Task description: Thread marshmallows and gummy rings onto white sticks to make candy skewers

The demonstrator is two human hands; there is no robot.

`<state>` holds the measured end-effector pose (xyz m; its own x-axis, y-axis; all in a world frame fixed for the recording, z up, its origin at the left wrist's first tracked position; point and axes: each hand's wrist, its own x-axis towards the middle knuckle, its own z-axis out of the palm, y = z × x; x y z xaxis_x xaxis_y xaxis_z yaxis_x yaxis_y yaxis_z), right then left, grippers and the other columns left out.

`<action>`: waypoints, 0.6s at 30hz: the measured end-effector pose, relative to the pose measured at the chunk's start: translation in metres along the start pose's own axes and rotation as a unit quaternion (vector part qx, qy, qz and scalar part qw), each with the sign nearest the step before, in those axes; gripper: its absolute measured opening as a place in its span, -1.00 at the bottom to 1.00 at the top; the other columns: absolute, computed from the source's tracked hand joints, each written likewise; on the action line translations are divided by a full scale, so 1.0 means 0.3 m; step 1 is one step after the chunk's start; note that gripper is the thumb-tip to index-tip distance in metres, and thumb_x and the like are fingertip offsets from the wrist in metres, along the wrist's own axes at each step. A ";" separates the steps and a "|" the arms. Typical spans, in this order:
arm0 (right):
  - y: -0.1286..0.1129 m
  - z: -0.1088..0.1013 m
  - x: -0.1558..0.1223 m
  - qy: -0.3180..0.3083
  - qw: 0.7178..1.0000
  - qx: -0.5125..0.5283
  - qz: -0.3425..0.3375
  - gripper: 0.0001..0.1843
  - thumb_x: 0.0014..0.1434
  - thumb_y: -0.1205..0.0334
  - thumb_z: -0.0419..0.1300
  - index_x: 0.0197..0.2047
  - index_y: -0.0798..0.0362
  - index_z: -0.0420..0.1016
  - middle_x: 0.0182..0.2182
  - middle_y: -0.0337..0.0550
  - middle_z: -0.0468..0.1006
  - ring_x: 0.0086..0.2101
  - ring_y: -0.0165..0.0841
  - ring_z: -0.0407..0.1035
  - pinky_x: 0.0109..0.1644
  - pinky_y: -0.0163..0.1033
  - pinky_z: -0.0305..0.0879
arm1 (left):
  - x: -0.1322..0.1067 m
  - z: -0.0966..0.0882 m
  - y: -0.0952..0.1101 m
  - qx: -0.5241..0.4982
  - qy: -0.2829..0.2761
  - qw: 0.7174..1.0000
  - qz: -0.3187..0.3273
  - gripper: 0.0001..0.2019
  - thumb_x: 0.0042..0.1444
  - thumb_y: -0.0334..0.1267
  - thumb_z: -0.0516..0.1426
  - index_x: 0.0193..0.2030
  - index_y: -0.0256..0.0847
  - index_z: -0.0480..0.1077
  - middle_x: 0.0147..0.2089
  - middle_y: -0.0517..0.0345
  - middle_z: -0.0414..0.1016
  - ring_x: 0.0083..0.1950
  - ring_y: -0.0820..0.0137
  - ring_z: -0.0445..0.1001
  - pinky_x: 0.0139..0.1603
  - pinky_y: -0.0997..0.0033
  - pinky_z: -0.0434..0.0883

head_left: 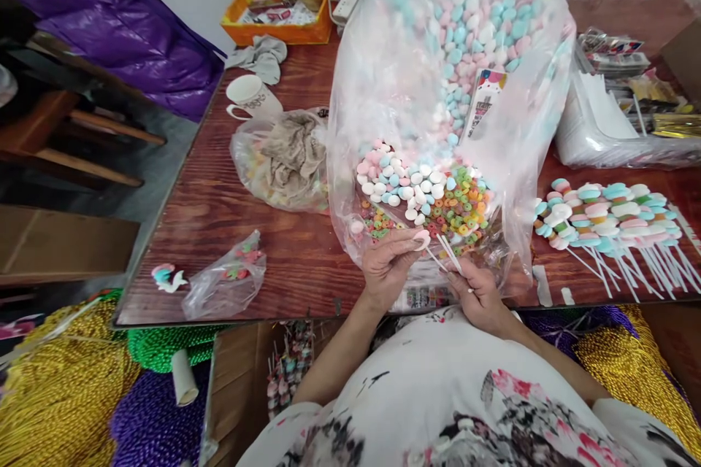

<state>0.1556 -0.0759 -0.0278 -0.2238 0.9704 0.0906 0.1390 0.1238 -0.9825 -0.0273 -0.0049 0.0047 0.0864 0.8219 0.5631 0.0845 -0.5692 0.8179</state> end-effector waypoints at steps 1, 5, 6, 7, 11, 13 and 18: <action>0.002 -0.001 -0.002 0.005 1.000 -0.002 -0.004 -0.80 0.39 0.25 0.01 -0.04 0.02 0.43 -0.50 -0.29 0.30 -0.54 -0.45 0.13 -0.45 -0.34 0.11 | 0.001 0.000 0.000 -0.007 -0.001 1.000 -0.005 -0.67 0.04 -0.53 0.30 -0.12 -0.03 0.60 -0.09 0.13 0.66 -0.07 0.36 0.64 -0.04 0.34 0.59; -0.005 -0.018 -0.006 0.021 0.999 -0.030 -0.022 -0.82 0.38 0.24 0.02 -0.08 0.02 0.44 -0.51 -0.29 0.32 -0.53 -0.44 0.18 -0.42 -0.33 0.15 | -0.002 -0.006 -0.012 -0.015 -0.019 1.000 -0.003 -0.68 0.03 -0.54 0.30 -0.14 -0.05 0.60 -0.10 0.11 0.67 -0.06 0.35 0.64 -0.02 0.36 0.58; -0.010 -0.025 -0.007 0.029 0.998 -0.044 -0.023 -0.83 0.38 0.25 0.03 -0.09 0.01 0.44 -0.52 -0.29 0.33 -0.53 -0.44 0.19 -0.41 -0.33 0.16 | -0.006 -0.006 -0.017 -0.017 -0.018 1.000 -0.008 -0.68 0.02 -0.54 0.31 -0.14 -0.05 0.60 -0.11 0.11 0.67 -0.07 0.36 0.64 -0.03 0.37 0.58; -0.016 -0.031 -0.007 0.037 0.997 -0.060 -0.023 -0.84 0.37 0.26 0.04 -0.10 0.00 0.44 -0.52 -0.30 0.34 -0.53 -0.45 0.20 -0.41 -0.33 0.16 | -0.013 -0.005 -0.020 -0.017 -0.013 1.000 -0.014 -0.69 0.01 -0.53 0.32 -0.15 -0.05 0.60 -0.12 0.11 0.67 -0.08 0.36 0.64 -0.04 0.38 0.58; -0.033 -0.041 -0.005 0.028 0.995 -0.093 -0.001 -0.82 0.37 0.24 0.02 -0.12 -0.01 0.44 -0.52 -0.29 0.35 -0.53 -0.43 0.22 -0.41 -0.32 0.16 | -0.059 0.033 -0.007 0.002 -0.051 0.998 -0.029 -0.78 0.07 -0.46 0.29 -0.16 -0.10 0.60 -0.17 0.07 0.67 -0.15 0.38 0.64 -0.09 0.39 0.58; -0.034 -0.039 -0.003 0.033 0.996 -0.088 0.003 -0.80 0.38 0.21 0.00 -0.12 0.00 0.44 -0.52 -0.28 0.35 -0.53 -0.42 0.22 -0.42 -0.32 0.17 | -0.083 0.062 0.011 0.003 -0.113 0.993 -0.035 -0.81 0.16 -0.43 0.23 -0.13 -0.13 0.59 -0.13 0.00 0.66 -0.13 0.37 0.64 -0.09 0.37 0.58; -0.019 -0.078 0.001 0.084 0.990 -0.113 0.017 -0.83 0.36 0.24 0.02 -0.20 0.01 0.43 -0.55 -0.31 0.33 -0.54 -0.42 0.20 -0.41 -0.32 0.16 | -0.086 0.055 0.008 0.044 -0.166 0.985 -0.030 -0.71 0.23 -0.38 0.16 0.07 -0.15 0.50 -0.03 -0.05 0.63 -0.02 0.34 0.61 0.01 0.30 0.56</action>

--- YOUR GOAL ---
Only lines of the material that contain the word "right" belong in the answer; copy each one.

--- YOUR RESPONSE ---
`<state>` holds the measured end-effector pose (xyz m; its own x-axis, y-axis; all in a world frame fixed for the recording, z up, its origin at the left wrist's first tracked position; point and axes: each hand's wrist, its own x-axis towards the middle knuckle, its own z-axis out of the palm, y = z × x; x y z xaxis_x xaxis_y xaxis_z yaxis_x yaxis_y yaxis_z), right then left, grippers and the other columns left out.
arm0 (right):

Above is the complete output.